Tickets for Carnival Bar Cabaret are $20 (shows at 7 and 9 p.m. Oct. 5 and 6). Call (912) 272-8693.

No Control #2

If you were at Southern Pine Co. for the first No Control Festival in February, you had a great time. I know I did.
The second one happens Saturday, Oct. 6 (again at Southern Pine, 616 E. 35th St.), and it's a "mini-fall festival," a bit shorter than before but with no less bang for your $10 buck. It starts at 5 p.m.

Here's the lineup: Savannah's very own Triathalon, Whaleboat, Deep Search, Hot Plate, Electric Park and Sauna Heat; Heyrocco and Cement Stars from Charleston; Odist and Cloudeater from Atlanta.

The lovely and talented Cusses are behind the festival, but the band's not performing because guitarist Bryan Harder has a conflict. They'll be back soon enough, playing Screamin' Mimi's Oct. 19.

Graveface Records will be there, however, with discounted tickets to the Oct. 27 Graveface Fest. Artists will do some live painting, there'll be food and bev available, and the casual camaraderie for which Savannah musical tribal gatherings are famous.

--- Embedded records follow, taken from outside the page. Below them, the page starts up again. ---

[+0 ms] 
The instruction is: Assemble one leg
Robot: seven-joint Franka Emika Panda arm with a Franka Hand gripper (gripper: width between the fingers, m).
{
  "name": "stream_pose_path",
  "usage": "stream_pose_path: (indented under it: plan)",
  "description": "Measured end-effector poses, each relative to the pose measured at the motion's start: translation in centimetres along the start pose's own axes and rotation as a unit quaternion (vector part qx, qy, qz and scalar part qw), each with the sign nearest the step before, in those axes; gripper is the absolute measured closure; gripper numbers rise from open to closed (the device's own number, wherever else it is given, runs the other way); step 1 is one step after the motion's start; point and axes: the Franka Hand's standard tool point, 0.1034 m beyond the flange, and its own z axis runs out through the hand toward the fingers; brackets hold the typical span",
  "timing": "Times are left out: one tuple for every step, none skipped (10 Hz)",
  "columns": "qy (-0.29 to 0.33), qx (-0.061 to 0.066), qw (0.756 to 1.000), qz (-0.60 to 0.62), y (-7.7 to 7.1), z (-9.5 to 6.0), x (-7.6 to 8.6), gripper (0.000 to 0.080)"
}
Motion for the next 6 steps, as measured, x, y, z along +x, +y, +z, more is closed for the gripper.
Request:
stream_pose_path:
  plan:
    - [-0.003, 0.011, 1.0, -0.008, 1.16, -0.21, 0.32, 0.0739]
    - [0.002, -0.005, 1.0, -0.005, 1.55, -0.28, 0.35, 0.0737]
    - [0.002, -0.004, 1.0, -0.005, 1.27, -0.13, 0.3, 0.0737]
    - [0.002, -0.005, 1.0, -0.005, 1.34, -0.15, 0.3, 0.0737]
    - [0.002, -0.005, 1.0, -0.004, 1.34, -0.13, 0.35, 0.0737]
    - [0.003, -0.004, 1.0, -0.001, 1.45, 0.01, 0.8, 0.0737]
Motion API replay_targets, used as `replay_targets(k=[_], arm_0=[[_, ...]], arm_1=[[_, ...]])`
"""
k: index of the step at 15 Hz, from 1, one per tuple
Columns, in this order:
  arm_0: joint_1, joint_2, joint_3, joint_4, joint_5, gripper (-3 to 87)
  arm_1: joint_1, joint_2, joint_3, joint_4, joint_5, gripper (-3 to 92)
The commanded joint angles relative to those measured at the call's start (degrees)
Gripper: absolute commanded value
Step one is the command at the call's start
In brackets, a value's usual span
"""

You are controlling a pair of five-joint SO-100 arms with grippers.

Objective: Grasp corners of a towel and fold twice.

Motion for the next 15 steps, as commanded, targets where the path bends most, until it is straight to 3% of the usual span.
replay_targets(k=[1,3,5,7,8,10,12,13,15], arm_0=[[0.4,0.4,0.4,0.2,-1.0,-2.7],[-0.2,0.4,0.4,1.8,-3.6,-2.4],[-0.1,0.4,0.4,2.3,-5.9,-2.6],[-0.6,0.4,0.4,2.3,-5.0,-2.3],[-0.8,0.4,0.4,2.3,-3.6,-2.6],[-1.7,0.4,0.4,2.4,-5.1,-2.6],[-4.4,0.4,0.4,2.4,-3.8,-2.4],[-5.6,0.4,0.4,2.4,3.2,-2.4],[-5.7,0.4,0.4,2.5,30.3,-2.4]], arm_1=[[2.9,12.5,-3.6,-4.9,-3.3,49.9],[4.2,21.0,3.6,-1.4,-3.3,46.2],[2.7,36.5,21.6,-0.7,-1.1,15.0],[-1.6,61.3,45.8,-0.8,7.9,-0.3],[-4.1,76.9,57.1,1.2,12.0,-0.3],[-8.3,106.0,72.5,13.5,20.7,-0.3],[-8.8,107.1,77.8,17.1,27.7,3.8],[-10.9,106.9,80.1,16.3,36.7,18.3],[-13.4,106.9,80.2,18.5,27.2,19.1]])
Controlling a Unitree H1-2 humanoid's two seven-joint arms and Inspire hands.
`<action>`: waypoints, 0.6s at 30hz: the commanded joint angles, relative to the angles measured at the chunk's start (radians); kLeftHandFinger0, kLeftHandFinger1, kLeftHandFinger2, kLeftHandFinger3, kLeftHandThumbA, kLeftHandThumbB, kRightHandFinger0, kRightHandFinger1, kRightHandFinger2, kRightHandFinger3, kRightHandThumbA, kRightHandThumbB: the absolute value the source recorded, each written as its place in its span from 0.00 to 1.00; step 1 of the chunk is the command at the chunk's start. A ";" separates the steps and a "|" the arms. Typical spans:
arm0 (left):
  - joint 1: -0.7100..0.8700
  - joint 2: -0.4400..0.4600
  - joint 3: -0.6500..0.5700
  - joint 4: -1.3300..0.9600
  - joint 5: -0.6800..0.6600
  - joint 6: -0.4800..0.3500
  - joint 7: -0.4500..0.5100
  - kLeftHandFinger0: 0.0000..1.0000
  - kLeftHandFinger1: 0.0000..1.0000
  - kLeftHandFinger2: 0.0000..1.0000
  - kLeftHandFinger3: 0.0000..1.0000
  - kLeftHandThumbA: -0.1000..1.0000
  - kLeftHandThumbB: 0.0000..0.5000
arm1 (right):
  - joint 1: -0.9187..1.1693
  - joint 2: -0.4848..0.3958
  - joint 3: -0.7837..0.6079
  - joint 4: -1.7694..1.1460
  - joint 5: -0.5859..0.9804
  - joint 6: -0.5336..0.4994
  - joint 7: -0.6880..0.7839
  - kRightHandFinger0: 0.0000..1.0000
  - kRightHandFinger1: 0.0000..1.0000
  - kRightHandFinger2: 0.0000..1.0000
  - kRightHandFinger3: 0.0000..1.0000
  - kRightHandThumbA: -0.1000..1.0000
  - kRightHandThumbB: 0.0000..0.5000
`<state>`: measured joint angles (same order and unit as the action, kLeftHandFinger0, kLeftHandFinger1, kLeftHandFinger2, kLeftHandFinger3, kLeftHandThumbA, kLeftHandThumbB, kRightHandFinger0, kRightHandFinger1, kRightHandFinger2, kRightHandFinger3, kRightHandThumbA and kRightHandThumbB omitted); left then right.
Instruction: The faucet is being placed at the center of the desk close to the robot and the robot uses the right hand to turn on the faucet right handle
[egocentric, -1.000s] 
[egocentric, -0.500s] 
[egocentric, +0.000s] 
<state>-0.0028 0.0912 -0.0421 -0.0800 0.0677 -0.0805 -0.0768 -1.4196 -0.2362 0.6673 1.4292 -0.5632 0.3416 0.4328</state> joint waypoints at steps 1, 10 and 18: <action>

A splendid time is guaranteed for all.


Predatory instinct

Told ya: General Oglethorpe and the Panhandlers will play their final show Nov. 3 at the Sparetime. In the meantime, you can catch them Thursday (Oct. 4) at the Jinx, with Brooklyn's Dinosaur Feathers (they were here for Stopover in March) and Shark!, also from New York. This Stopover-sponsored show is called "The Ancient Predators Ball," and attendees are encouraged to wear masks, beaks, scales, feathers et cetera. No word on whether a General James Oglethorpe costume will do you any good, however.